I definately think Panasonic made the right choice here, because they are basically giving us everything (with DVCPro50 being the star). I just don't see how hard drives are any worse, but thats a different thread (or ten).

Thanks dillont for the info on greenscreening!

Aaron Koolen
04-27-2005, 01:28 AM
You could stick a DVCPro tape mech in there (Which I think Jan has said is about US$6400 and not $4k) and forget P2, but there's one important point for me...

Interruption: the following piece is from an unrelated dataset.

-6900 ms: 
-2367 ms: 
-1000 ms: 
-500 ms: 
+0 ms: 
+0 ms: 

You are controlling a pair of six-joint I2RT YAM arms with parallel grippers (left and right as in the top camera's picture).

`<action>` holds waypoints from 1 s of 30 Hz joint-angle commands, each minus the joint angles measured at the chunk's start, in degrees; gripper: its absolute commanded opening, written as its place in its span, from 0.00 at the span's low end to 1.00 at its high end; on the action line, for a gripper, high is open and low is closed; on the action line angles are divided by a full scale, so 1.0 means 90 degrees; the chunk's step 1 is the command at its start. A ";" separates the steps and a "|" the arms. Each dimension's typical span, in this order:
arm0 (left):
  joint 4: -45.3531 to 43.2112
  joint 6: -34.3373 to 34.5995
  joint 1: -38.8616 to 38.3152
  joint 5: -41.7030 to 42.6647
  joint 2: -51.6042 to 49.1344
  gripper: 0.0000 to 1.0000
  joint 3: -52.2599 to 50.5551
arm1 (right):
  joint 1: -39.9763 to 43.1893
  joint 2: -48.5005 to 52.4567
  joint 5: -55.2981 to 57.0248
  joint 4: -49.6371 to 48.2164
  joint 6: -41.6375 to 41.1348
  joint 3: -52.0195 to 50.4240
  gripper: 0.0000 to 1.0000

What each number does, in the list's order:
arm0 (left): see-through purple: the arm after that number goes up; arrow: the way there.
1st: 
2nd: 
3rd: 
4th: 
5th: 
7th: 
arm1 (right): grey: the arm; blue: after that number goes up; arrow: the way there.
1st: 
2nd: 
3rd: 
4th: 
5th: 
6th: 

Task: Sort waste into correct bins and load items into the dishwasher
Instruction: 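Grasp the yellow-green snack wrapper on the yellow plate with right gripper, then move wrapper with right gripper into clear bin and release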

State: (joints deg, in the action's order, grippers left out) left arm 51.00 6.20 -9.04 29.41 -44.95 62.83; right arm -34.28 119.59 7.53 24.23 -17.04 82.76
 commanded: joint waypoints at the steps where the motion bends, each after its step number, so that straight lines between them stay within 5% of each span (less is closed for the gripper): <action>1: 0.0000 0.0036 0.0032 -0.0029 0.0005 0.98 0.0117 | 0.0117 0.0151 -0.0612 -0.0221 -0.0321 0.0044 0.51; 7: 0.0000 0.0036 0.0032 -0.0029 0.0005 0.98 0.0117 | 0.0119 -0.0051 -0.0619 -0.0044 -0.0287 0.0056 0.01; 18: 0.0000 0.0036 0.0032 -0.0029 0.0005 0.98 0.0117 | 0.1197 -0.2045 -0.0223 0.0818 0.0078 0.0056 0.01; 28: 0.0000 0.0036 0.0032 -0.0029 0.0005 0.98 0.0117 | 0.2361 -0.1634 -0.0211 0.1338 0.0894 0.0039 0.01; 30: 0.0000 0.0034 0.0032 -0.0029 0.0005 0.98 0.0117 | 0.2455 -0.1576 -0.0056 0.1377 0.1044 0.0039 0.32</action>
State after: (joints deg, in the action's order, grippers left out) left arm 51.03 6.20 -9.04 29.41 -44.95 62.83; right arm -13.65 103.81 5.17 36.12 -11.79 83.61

tape blows the proverbial goat. I have been waiting for years for a camera in my price range that does away with tape. Imagine no capture times .......Imagine it.....I mean that is sheer heaven. Then imagine it in a tiny form factor that slots nicely into the back of your camera. No leads, no HDD to lug around and risk head crashes....it just gets better. Sure I want longer record times - no doubt about it - but I wouldn't sacrifice P2 for them.